### Your task
Reproduce every entry word for word.

### Study material
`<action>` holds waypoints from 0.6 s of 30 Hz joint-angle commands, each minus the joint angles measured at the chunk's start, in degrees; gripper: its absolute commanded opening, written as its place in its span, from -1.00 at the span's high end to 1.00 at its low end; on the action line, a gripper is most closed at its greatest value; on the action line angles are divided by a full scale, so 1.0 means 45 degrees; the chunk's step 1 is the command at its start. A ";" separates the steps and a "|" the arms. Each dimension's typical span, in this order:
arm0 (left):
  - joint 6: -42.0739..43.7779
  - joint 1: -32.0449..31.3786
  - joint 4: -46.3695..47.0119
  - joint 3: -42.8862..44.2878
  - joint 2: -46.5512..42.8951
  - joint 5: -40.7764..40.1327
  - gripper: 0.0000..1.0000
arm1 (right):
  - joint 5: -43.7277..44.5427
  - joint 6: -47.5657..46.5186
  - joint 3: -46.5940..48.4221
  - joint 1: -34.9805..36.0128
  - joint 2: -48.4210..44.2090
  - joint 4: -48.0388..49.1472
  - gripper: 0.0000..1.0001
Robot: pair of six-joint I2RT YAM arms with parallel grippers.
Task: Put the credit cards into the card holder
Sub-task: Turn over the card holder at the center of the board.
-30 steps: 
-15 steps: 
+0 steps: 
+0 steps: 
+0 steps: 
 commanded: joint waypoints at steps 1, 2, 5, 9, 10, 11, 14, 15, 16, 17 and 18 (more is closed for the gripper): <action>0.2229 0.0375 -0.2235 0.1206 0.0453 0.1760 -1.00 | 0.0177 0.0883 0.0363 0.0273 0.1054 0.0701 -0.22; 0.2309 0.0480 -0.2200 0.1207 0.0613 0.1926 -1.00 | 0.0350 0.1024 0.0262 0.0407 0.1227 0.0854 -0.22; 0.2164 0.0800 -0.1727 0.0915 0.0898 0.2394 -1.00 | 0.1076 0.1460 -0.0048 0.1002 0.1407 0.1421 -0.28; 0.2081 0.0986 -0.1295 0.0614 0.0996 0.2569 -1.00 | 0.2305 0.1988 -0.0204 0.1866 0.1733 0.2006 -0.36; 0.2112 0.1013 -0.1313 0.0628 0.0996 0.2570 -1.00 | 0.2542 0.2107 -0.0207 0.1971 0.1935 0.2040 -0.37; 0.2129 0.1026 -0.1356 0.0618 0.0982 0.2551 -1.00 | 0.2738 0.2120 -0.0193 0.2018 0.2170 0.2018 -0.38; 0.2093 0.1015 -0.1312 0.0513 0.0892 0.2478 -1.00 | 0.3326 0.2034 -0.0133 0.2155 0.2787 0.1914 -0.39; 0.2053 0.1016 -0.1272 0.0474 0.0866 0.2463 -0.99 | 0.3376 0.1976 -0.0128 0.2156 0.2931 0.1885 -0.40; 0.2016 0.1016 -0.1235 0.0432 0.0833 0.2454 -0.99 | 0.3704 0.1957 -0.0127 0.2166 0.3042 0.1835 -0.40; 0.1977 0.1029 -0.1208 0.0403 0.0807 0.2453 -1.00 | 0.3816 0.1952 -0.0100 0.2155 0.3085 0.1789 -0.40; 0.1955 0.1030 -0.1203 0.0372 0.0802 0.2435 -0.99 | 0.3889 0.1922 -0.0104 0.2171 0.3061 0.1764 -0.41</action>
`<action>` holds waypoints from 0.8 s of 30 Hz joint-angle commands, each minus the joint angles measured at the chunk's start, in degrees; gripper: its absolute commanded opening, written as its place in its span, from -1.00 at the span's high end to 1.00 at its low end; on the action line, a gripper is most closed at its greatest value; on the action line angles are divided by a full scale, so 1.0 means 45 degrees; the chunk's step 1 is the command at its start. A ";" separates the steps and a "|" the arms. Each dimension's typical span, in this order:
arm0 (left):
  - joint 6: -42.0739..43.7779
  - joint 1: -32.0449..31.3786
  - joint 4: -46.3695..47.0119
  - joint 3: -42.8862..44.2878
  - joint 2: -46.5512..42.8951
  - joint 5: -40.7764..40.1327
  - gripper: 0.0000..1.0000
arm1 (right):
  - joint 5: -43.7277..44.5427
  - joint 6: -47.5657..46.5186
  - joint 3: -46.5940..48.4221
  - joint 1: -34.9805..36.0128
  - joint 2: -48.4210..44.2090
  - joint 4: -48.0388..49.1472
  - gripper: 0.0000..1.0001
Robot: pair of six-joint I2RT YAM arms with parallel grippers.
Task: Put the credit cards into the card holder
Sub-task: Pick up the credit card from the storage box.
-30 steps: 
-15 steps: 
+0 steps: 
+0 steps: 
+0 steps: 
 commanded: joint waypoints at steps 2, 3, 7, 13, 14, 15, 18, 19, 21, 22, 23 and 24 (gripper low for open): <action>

### Solved problem
`<action>` holds waypoints from 0.6 s of 30 Hz joint-angle commands, each minus the joint angles measured at the chunk's start, in degrees; gripper: its absolute commanded opening, written as its place in its span, from -1.00 at the span's high end to 1.00 at its low end; on the action line, a gripper is most closed at its greatest value; on the action line angles are divided by a full scale, so 1.0 means 45 degrees; the chunk's step 1 is the command at its start. A ";" separates the steps and a "|" the arms. Each dimension's typical span, in this order:
arm0 (left):
  - joint 6: -42.0739..43.7779
  - joint 1: -32.0449..31.3786
  - joint 4: -46.3695..47.0119
  - joint 3: -42.8862..44.2878
  - joint 2: -46.5512..42.8951
  - joint 5: -40.7764..40.1327
  - gripper: 0.0000..1.0000
arm1 (right):
  - joint 5: -43.7277..44.5427
  - joint 6: -47.5657..46.5186
  - joint 3: -46.5940..48.4221
  - joint 1: -34.9805..36.0128
  - joint 2: -48.4210..44.2090
  - joint 4: -48.0388..49.1472
  - gripper: 0.0000..1.0001
Robot: pair of six-joint I2RT YAM arms with parallel grippers.
Task: Put the credit cards into the card holder
Sub-task: Turn over the card holder at the center of the board.
-30 steps: 
-15 steps: 
+0 steps: 
+0 steps: 
+0 steps: 
 commanded: joint waypoints at steps 1, 2, 5, 9, 10, 11, 14, 15, 16, 17 and 18 (more is closed for the gripper): <action>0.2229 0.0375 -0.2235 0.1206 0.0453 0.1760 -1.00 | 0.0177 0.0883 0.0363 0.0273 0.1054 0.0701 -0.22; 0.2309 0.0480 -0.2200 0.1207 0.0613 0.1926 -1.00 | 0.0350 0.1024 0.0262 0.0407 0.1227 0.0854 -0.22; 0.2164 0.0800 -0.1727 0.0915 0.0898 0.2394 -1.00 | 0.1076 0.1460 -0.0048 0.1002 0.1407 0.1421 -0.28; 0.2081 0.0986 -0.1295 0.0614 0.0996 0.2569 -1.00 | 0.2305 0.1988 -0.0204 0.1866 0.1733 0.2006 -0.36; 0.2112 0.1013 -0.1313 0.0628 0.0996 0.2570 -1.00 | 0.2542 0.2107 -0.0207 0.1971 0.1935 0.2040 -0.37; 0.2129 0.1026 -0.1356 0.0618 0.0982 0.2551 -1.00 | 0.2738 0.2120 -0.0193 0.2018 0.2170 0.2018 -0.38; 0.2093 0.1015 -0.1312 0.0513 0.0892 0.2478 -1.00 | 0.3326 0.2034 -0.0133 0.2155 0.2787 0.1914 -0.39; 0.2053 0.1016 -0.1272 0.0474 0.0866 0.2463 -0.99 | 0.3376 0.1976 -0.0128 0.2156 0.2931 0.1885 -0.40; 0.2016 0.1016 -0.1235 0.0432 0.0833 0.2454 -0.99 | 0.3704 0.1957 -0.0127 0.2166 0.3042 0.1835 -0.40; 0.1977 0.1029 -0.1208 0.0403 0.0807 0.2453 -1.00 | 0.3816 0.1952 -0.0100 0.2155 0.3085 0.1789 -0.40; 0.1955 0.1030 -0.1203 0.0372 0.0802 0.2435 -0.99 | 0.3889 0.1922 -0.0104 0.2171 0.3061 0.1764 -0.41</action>
`<action>` holds waypoints from 0.8 s of 30 Hz joint-angle commands, each minus the joint angles measured at the chunk's start, in degrees; gripper: its absolute commanded opening, written as its place in its span, from -1.00 at the span's high end to 1.00 at its low end; on the action line, a gripper is most closed at its greatest value; on the action line angles are divided by a full scale, so 1.0 means 45 degrees; the chunk's step 1 is the command at its start. A ";" separates the steps and a "|" the arms. Each dimension's typical span, in this order:
arm0 (left):
  - joint 6: -42.0739..43.7779
  - joint 1: -32.0449..31.3786
  - joint 4: -46.3695..47.0119
  - joint 3: -42.8862..44.2878
  - joint 2: -46.5512..42.8951
  - joint 5: -40.7764..40.1327
  - gripper: 0.0000..1.0000
arm1 (right):
  - joint 5: -43.7277..44.5427
  - joint 6: -47.5657..46.5186
  - joint 3: -46.5940..48.4221
  - joint 1: -34.9805..36.0128
  - joint 2: -48.4210..44.2090
  - joint 4: -48.0388..49.1472
  - gripper: 0.0000..1.0001
Robot: pair of six-joint I2RT YAM arms with parallel grippers.
Task: Put the credit cards into the card holder
Sub-task: Pick up the credit card from the storage box.
-30 steps: 
-15 steps: 
+0 steps: 
+0 steps: 
+0 steps: 
 commanded: joint waypoints at steps 2, 3, 7, 13, 14, 15, 18, 19, 21, 22, 23 and 24 (gripper low for open): <action>

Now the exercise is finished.